About this task: Only the pictures are to be omitted; everything else in the listing must be reproduced exactly.

Data section:
-- -- --

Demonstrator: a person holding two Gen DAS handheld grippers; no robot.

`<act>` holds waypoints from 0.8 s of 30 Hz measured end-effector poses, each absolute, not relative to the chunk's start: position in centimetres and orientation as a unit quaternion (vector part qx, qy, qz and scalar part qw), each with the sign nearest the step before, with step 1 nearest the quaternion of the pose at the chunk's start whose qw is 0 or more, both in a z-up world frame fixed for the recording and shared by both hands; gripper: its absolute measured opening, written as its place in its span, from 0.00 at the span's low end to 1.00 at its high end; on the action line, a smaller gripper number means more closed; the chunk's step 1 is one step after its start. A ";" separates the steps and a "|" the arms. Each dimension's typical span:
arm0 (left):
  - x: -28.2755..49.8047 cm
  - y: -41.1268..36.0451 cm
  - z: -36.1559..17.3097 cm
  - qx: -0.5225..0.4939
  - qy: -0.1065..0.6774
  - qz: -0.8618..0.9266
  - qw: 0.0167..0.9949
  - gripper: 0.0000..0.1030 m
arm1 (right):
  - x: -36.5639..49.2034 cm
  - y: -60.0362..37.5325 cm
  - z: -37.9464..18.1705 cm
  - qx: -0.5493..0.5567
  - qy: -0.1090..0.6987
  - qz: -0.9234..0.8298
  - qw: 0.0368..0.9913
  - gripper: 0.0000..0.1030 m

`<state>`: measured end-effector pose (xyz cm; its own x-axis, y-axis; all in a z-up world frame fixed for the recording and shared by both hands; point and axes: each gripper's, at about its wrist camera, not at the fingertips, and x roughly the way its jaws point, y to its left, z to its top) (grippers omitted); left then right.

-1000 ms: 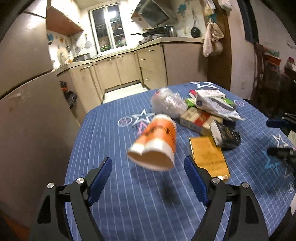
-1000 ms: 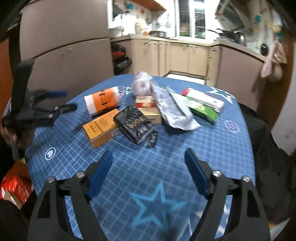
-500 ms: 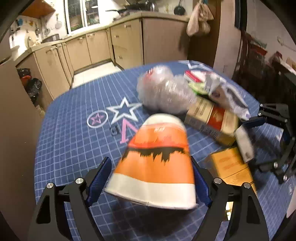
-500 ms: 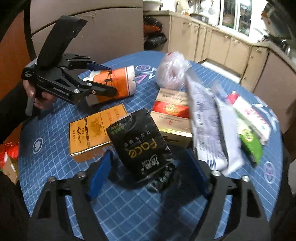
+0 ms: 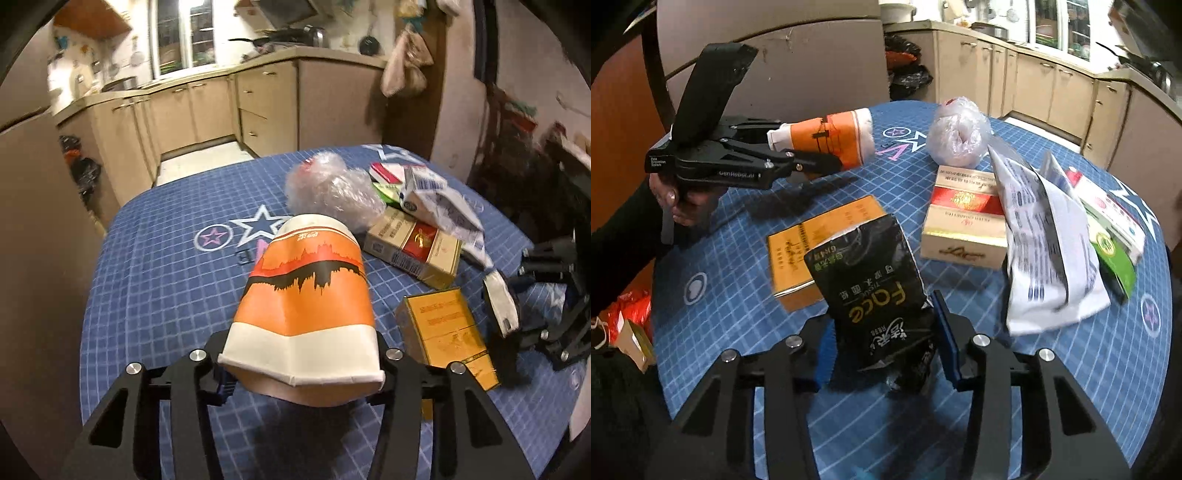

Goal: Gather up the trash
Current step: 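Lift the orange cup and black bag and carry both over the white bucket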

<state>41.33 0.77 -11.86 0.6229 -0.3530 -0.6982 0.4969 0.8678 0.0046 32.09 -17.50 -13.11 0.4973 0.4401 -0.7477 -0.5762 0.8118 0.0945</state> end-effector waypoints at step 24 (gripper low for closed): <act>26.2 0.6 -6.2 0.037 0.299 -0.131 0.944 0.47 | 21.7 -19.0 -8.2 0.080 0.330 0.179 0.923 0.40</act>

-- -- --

Exercise output:
Demonstrator: a person holding two Gen DAS handheld grippers; no robot.

`<act>` holds waypoints from 0.8 s of 30 Hz measured end-effector poses, each absolute, not relative to the chunk's start: position in centimetres and orientation as a unit quaternion (vector part qx, qy, qz and scalar part qw), each with the sign nearest the step before, with step 1 nearest the quaternion of the pose at the chunk's start whose qw is 0 or more, both in a z-up world frame fixed for the recording and shared by both hands; gripper: its absolute measured opening, written as its place in its span, from 0.00 at the span's low end to 1.00 at its high end; on the action line, a smaller gripper number means more closed; the chunk's step 1 is one step after its start. A ";" separates the steps and a "|" the arms. Each dimension's typical span:
arm0 (left):
  - x: -28.2755..49.8047 cm
  - y: -41.1268..36.0451 cm
  - z: -36.1559..17.3097 cm
  - qx: -0.5225..0.4939
  - qy: -0.1065..0.6774
  - qz: -0.8618..0.9266
  - qw: 0.0167..0.9949
  - gripper: 0.0000..0.1030 m
arm1 (right):
  - x: -36.5639..49.2034 cm
  - y: -60.0362..37.5325 cm
  - z: -37.9464..18.1705 cm
  - qx: -0.5493..0.5567
  - qy: -0.1090..0.6987
  - qz: -0.9234..0.8298
  - qw: 0.0368..0.9913
  - gripper: 0.0000..0.1030 m

`<state>`: measured end-effector pose (xyz cm; its own x-axis, y-axis; all in a z-up world frame fixed for the recording and shared by both hands; point and axes: each gripper's, at about its wrist camera, not at the fingertips, and x roughly the way its jaws point, y to its left, z to its top) (grippers omitted); left then right.

-1000 ms: 
-1000 ms: 
-500 ms: 
-500 ms: 
+0 ms: 

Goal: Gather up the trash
Current step: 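Lift the orange cup and black bag and carry both over the white bucket
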
<state>41.33 0.77 -11.86 0.6229 -0.3530 -0.6982 0.4969 0.8678 0.0046 32.09 -17.50 -13.11 0.4973 0.4401 -0.7477 -0.5762 0.8118 0.0945</state> end-effector waypoints at step 24 (gripper low for closed): <act>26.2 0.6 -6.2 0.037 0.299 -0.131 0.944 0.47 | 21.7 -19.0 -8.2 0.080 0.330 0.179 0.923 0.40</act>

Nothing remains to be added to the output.